Friday, October 22, 1999
Nancy is the weekday daytime bartender. On this Thursday at lunch I have the bar to myself, and Nancy and I have time to talk. For a while our conversation wanders. Finally, she tells me about what happened to her four years ago. It was the night of December 23, 1995.
Nancy worked at the Christiansburg store that night. As she closed the bar and prepared to go home, one of her co-workers asked if she could give him a ride home. Nancy agreed, and proceeded to drive him to his home in Radford. The restaurant didn't close its doors until 1 AM, and for those who had to close, it was typical to work until 2 or 2:30 in the morning. It was 3 or 3:30 AM when Nancy turned her Bronco around and headed for her own home.
The most direct route was a "back road" over the mountains. Nancy decided to take this winding, single lane, unpaved road, though she wasn't very familiar with it. The road wound between steep hills which shielded it from the weak December sun and allowed icy spots from recent snowfalls to remain for days.
When she was about a mile and a half from her home she encountered a curve. As her Bronco rounded the curve it hit an icy patch.
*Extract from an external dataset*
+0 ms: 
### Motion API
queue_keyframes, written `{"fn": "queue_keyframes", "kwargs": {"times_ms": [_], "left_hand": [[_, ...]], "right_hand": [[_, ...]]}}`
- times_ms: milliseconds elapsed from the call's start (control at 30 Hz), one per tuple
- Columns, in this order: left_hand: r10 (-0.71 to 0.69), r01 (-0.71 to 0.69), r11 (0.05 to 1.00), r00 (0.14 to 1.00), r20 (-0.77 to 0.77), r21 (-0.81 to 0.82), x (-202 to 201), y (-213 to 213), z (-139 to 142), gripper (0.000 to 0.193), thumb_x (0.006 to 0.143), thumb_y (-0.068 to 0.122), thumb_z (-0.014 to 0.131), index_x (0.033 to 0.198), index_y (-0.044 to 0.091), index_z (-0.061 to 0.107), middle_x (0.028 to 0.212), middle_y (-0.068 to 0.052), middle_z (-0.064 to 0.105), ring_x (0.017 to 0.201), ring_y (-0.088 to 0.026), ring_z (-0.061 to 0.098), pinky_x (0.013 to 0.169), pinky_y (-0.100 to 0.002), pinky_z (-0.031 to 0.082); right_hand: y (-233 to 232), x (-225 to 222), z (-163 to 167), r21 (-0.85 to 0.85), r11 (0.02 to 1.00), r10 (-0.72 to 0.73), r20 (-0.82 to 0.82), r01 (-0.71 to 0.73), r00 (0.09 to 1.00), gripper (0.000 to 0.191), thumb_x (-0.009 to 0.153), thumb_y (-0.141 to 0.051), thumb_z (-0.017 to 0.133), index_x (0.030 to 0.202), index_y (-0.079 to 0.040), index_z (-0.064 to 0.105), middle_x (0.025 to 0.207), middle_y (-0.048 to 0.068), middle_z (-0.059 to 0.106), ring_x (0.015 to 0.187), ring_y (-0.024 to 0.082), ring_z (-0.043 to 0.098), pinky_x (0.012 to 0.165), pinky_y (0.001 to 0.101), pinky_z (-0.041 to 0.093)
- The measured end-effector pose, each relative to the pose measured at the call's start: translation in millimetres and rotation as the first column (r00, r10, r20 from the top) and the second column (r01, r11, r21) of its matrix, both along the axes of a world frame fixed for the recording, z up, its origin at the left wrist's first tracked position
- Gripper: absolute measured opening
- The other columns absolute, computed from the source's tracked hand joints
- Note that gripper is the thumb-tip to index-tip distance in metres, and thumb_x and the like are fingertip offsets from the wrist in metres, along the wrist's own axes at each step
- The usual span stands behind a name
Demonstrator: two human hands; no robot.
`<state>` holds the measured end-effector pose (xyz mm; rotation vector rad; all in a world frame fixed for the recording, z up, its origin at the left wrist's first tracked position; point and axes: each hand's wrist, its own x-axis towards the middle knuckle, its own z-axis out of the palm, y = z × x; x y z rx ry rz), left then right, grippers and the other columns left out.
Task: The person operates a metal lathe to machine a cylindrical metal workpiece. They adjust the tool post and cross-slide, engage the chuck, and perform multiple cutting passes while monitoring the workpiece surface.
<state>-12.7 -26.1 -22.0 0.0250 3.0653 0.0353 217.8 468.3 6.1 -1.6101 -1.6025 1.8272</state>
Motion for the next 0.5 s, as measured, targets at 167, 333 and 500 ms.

At first she thought she could recover and keep the Bronco on the road. But it was not to be. The Bronco hit the shoulder and rolled over, rolling several times on its way down into a creek.
Nancy's head hit the windshield and the impact knocked her out. When she awoke, she heard a noise and wondered what it was. She soon realized what was making the noise. The Bronco had landed on its side and the rear window had broken out. The noise she heard was the sound of creek water running through the Bronco. As she regained her awareness, she realized that she was lying, inside her vehicle, in the icy creek water.
Nancy opened the Bronco's door and pulled herself up and out of the vehicle. She was wearing a short miniskirt and tennis shoes. She fortunately had on a leather coat, which she would sorely need. The temperature was ten degrees below zero and she was soaking wet.
Nancy knew that a friend lived just a mile down the road, and though her circumstances were dire, she felt she could make it. All she had to do was climb an embankment to the road and then hike to her friend's house.
In the darkness of the night, disoriented and confused after being knocked unconscious, Nancy made a near-fatal mistake. Instead of climbing the embankment to the road, Nancy climbed the opposite embankment. She struggled forward looking for the road, not knowing that every step carried her deeper into the woods.
Deep in the woods, Nancy knew she was in trouble. She didn't know which way to go, but she knew that she would never be found alive if she stopped. She had to find her way back to the road. It was a new moon night, and the woods were pitch black. Nancy stumbled and fell repeatly over barbed wire and brambles. Soon her legs were torn and bleeding.
At dawn she encountered a small river and swam to the other side. Once there she found a road and started walking down it. It was the road to her home, but she was too disoriented, too exhausted, to realize that she was walking in the wrong direction. By 10 AM she was 10 miles from the site of her accident. She had been trying to find her way home, wet, in subzero weather, for six hours.
Then she encountered two men walking down the road toward her. They were dressed in jeans and flannel shirts and were wearing ball caps. Strangely, neither man had on a coat, nor was there a vehicle in sight on the road. "They must have been angels," she says. "What were they doing out there without coats and with no car or truck?" At the time, Nancy had little time to ponder the matter, as she was close to losing consciousness.
"Please help me," she cried to them. At that point, both men turned around and walked away. Nancy fell backward and collapsed on the road.
When she awoke, the rescue squad was there. Her wet clothes had frozen to the road, and the men in the rescue truck used a shovel to break the ice holding her down -- literally scraping her off the road. They took her to the hospital suffering numerous injuries and severe frostbite. At the hospital, doctors at first did not expect her to live. One doctor told her later that the lowest body temperature that they had been able to revive a person from was 85 degrees. Nancy's body temperature on arrival at the hospital was 82 degrees. After she had revived, doctors warned her that she might lose her legs from the severe frostbite, but they were wrong again. She bounces around behind the bar with no hint of her ordeal, save for the small scars up and down the front of her legs.
"I guess God wasn't through with me yet," she says of her brush with death.
Yeah, Nancy. That, and you're one tough cookie.